Unilateral pheochromocytomain a child: Case report

One of the etiologies of severe hypertension (HTN) in 1% of children is pheocromocytoma that is a very are tumor. Origins of this rare tumor are the chromophylline cells in the medulla of the adrenal or the paraganglioma tissue out of the adrenal gland which secretes catecholamines that may have various presentations. The main symptom in 90% of patients is persistent hypertension without fluctuation. Other signs of the tumor include: headaches, vertigo, flashing, sweating, nausea and vomiting. This tumor is diagnosed with the elevation of catecholamines or their metabolites in 24 hours’ urine test. This study is a report about how pheochromocytoma is diagnosed and treated in a 12 -year -old boy.

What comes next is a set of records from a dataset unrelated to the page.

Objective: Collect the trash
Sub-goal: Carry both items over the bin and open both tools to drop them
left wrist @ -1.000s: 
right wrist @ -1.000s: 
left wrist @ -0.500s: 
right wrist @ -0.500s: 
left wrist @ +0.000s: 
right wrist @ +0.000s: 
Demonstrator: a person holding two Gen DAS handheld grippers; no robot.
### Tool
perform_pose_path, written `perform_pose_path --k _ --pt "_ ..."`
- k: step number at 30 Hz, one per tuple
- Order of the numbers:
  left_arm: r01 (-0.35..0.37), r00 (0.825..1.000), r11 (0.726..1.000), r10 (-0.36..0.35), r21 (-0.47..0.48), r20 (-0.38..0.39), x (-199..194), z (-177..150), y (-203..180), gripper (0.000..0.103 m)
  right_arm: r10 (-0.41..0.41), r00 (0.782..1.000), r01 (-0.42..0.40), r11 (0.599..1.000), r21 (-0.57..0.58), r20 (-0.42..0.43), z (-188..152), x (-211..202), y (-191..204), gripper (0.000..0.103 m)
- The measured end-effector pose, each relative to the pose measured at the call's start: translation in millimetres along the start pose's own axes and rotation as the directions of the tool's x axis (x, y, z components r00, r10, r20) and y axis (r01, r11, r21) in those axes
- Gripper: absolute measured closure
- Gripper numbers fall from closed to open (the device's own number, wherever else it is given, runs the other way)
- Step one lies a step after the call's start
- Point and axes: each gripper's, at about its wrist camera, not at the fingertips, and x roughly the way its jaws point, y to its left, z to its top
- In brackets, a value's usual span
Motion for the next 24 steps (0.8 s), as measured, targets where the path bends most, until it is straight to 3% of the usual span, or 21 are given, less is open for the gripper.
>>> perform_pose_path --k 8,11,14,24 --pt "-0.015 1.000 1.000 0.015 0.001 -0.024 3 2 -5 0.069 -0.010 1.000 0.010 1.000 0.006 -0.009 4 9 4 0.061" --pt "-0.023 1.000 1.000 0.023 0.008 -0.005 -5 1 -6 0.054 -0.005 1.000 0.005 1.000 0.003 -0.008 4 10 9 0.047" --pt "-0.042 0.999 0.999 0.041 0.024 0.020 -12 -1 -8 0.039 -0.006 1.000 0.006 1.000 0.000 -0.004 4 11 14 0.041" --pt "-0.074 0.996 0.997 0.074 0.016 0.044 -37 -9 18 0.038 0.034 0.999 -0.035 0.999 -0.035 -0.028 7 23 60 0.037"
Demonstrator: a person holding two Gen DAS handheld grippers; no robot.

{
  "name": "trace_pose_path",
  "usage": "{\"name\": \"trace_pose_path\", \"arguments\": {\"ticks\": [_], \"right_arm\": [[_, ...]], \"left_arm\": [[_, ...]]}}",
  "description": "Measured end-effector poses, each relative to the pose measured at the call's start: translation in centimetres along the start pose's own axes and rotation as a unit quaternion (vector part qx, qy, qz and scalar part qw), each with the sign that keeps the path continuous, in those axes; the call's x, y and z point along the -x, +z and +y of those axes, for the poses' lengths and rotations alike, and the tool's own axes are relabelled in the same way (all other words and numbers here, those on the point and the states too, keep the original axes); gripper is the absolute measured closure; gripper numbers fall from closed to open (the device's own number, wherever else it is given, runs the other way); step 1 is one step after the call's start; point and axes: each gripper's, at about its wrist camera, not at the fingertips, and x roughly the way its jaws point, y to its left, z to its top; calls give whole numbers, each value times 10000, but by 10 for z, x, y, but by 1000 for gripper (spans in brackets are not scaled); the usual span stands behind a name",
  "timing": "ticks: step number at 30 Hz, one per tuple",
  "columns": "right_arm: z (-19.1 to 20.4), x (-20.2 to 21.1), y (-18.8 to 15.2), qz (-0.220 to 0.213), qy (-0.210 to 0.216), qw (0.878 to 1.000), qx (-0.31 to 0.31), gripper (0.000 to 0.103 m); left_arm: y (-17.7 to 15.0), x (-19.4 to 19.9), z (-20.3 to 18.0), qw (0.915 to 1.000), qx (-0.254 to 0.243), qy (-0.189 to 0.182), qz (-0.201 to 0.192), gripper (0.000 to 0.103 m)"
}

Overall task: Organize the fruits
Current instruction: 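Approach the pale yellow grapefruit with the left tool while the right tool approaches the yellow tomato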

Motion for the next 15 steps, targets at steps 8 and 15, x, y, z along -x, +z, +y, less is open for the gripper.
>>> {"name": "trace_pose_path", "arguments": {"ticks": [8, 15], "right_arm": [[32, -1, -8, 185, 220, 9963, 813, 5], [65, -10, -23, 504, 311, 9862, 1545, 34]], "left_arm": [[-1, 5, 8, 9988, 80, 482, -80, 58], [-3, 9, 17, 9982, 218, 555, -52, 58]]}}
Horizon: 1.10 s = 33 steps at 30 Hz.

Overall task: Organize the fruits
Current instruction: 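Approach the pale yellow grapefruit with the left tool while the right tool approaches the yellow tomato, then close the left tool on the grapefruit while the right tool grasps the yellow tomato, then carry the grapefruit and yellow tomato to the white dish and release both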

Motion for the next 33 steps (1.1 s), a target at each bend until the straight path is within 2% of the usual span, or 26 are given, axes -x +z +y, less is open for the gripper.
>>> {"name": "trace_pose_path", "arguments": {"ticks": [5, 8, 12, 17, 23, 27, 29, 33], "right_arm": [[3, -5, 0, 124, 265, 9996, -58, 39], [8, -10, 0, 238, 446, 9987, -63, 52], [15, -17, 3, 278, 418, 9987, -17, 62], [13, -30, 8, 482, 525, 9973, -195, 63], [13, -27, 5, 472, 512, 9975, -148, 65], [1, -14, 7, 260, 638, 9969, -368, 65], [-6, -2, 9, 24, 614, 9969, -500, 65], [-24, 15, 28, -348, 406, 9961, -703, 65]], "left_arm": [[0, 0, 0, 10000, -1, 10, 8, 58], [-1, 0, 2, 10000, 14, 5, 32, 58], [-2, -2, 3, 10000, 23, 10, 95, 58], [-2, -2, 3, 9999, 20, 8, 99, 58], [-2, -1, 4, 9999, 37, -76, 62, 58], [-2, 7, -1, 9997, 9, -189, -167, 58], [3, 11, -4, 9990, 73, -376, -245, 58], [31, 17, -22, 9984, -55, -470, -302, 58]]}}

 The patient is a 12-year-old boy with a history of frequent headaches of 3.5 years ago that is brought to the emergency department with complaints of severe headache, palpitations, sweating, nausea and vomiting. At the beginning, the patient's blood pressure was 230/130. After stabilizing the patient and performing abdominal ultrasound and CT scan, the definitive diagnosis of pheocromocytoma was given. After diagnosis and following treatment for two weeks and doing special measures to neutralize catecholamines released from the tumor, final treatment has done with surgery.

Although pheocromocytoma is a rare cause of hypertension in children, it should be considered as a cause of high blood pressure, especially in children with long-standing headaches, so accurate examination of children with history of high blood pressure and long-standing headaches is recommended.